Smith
Chandler Smith in victory lane at Salem Speedway in September of 2018. (ARCA photo)

Smith & Gray Set To Debut With Daytona’s Top Teams

PENSACOLA, Fla. – While Daytona Int’l Speedway winner Harrison Burton and runner-up Todd Gilliland won’t be in action during the upcoming ARCA Menards Series race at Five Flags Speedway, their teams will be.

Both drivers are running limited ARCA schedules while competing full time in the NASCAR Gander Outdoors Truck Series for Kyle Busch Motorsports.

Burton drove the Venturini Motorsports Toyota to victory in the Lucas Oil 200 driven by General Tire in the season opener, his third career ARCA win. His seat will be filled by 16-year-old Chandler Smith, who will compete for the ARCA Menards Series Sioux Chief Short Track Challenge championship this year.

Smith, from Talking Rock, Ga., set the ARCA world ablaze in 2018 when he started from the General Tire Pole in each of his first four series starts, a modern-era ARCA record.

He also won twice, winning at Madison in June and closing the season with a dominant performance at Salem, in which he led 199 of the race’s 200 laps. Smith made only nine starts last season, but led 763 laps to win the Valvoline Lap Leader Award.

“It’s tough to know we were the car to beat every week last year and not be on the track when the season started at Daytona,” Smith said. “But we do have a championship to chase with the Sioux Chief Short Track Challenge. And we want to win every race we’re in. I am really excited to get the season started and go get some wins with my Venturini Motorsports guys.”

While not old enough to compete on tracks longer than one mile, and therefore not yet eligible to race at Daytona, Smith knocked the rust off in the ARCA/CRA Super Series super late model opener at Crisp Motorsports Park in Cordele, Ga.

Smith battled for the lead throughout the late stages with eventual race winner Connor Okrzesik, before setting for fourth at the finish behind former Monster Energy Cup Series champion Kyle Busch and his Venturini Motorsports teammate Burton.

Smith has three previous starts in the famed Snowball Derby at Five Flags. He finished a career-best fifth in 2016, seventh in 2017, and sixth in 2018.

“We had a lot of success in the ARCA Menards Series last year. I’m coming back with an expanded short-track schedule and focused on continuing to learn as much as I can,” Smith said. “I’ve run a lot of races at Five Flags. My experience should pay off. I’m happy they added this one to the schedule. I can’t thank everyone at Toyota Racing Development and Venturini Motorsports enough for giving me the opportunity.”

Gilliland’s DGR-Crosley team will be in action as well. Tanner Gray, the youngest winner in the history of the NHRA Mello Yello Drag Racing Series Pro Stock division, will make his ARCA Menards Series debut on the sweeping half-mile oval.

Gray is a third-generation drag racer, the son of former national event winner Shane Gray and grandson of Funny Car and Pro Stock champion Johnny Gray.

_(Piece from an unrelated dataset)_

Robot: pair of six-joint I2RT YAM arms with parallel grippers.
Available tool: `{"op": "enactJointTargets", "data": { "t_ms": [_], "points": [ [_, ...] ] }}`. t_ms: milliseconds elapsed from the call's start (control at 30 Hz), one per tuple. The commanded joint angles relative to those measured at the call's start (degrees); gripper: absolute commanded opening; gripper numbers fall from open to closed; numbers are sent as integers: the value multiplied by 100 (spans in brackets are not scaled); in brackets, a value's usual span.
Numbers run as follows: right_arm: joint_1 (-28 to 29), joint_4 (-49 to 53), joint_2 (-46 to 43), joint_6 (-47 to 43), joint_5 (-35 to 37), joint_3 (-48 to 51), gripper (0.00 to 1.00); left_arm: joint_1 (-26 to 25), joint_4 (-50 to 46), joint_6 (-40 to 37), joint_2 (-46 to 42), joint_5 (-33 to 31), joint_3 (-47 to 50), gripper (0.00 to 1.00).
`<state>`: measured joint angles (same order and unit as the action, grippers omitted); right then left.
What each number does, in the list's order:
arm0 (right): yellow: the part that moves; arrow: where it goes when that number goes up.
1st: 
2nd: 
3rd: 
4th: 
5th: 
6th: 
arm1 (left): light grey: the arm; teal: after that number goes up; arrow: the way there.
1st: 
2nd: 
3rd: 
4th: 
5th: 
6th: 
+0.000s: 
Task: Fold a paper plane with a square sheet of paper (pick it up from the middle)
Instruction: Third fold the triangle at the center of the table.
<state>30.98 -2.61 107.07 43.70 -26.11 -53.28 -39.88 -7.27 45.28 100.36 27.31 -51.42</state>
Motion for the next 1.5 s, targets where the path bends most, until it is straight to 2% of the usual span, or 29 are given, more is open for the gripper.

Gray won five NHRA national events in 2017, his rookie season. He was named the winner of the prestigious Road to the Future Award, joining a long list of names which includes drag racing legends Antron Brown, Ron Capps, Del Worsham and Jeg Coughlin, Jr.

In 2018, Gray upped his game. In just his second full-time season, he became the youngest Pro Stock champion in NHRA history. He won eight national event final rounds, including his first win in the Chevrolet Performance U.S. Nationals at Lucas Oil Raceway.

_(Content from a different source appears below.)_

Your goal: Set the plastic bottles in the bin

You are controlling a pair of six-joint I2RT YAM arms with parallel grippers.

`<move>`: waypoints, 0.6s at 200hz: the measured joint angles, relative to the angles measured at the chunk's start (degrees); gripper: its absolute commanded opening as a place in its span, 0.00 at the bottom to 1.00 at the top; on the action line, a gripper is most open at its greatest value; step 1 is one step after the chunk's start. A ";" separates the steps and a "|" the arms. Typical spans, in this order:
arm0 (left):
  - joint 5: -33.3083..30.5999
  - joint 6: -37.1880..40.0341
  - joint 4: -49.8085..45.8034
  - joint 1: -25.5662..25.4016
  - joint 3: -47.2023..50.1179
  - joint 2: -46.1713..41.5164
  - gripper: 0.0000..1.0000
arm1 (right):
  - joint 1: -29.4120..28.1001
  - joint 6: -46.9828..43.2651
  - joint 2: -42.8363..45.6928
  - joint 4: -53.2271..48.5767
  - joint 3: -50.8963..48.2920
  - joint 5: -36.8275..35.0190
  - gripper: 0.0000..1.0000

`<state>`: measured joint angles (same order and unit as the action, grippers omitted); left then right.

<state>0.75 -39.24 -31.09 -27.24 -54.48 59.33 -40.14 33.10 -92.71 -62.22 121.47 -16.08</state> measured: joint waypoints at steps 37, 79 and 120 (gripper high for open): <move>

He closed his two-year drag racing tenure with 13 career Pro Stock national event wins in 18 career final round appearances.

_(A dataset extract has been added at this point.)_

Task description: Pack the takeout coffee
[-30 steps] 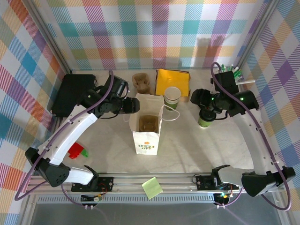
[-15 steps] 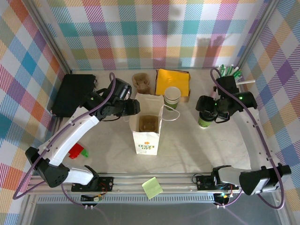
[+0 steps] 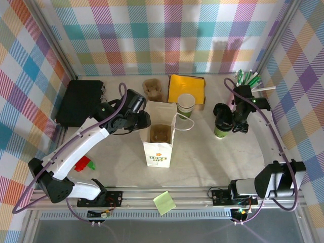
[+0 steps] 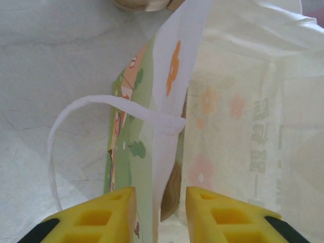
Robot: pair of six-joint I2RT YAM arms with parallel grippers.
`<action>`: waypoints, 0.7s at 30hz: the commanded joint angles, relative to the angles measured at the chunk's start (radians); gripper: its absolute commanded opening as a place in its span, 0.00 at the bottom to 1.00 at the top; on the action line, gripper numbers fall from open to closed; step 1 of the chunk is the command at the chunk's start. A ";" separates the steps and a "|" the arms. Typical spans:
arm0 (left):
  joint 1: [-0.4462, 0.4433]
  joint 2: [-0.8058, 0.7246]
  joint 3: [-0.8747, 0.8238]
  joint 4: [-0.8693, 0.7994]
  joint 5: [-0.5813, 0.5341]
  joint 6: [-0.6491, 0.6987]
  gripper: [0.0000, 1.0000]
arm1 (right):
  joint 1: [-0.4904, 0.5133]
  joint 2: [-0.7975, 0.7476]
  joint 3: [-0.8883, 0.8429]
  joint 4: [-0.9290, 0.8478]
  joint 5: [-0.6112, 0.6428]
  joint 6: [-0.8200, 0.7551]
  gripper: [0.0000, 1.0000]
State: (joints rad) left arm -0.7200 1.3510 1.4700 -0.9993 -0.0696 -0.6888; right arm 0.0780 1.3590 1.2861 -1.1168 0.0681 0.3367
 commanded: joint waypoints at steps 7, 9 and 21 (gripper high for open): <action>-0.009 -0.007 -0.048 0.120 0.024 -0.136 0.21 | -0.030 0.150 0.071 0.037 0.015 -0.061 0.88; -0.009 -0.012 -0.063 0.150 0.036 -0.162 0.20 | -0.034 0.163 0.080 0.040 0.019 -0.066 0.88; -0.011 -0.026 -0.129 0.251 0.041 -0.243 0.13 | -0.041 0.198 0.072 0.076 -0.036 -0.091 0.87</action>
State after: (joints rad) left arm -0.7261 1.3502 1.3647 -0.7944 -0.0353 -0.8997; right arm 0.0448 1.5440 1.3376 -1.0489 0.0601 0.2680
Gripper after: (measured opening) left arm 0.134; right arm 0.875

“I knew whenever we pulled that Pro Stock out of the truck we’d have a shot to win,” Gray said. “I thought I accomplished all we could accomplish there in a short period of time. They were cutting races back, and I was looking for a way to race more. We reached out to David (Gilliland, team co-owner) and started to put a deal together to come race with them.”

The transition to oval track racing may have shocked some in the straightline world, but Gray began his racing career much like NASCAR stars and up-and-comers have: in a go-kart racing on a dirt oval.

“I got my start in 600 micro sprints at Millbridge (Speedway), so oval racing isn’t strange to me,” Gray said. “I actually ran some late model stuff before I went drag racing and it just didn’t work out. That’s when my dad told me about the drag car. I grew up on the oval tracks though, so it doesn’t feel like a real big change, especially this early in my career.”

Gray made his debut in the NASCAR K&N Pro Series East opener at New Smyrna Speedway in February, finishing 15th.

“The K&N race didn’t go like we were hoping,” Gray said. “I still have a lot to learn. There are a lot of really great people on the team that are helping me learn what I need to learn. We ran up front for a while, but I didn’t manage the race the way I needed to.

“It’s just one of those things I’ll need to learn as we go along.”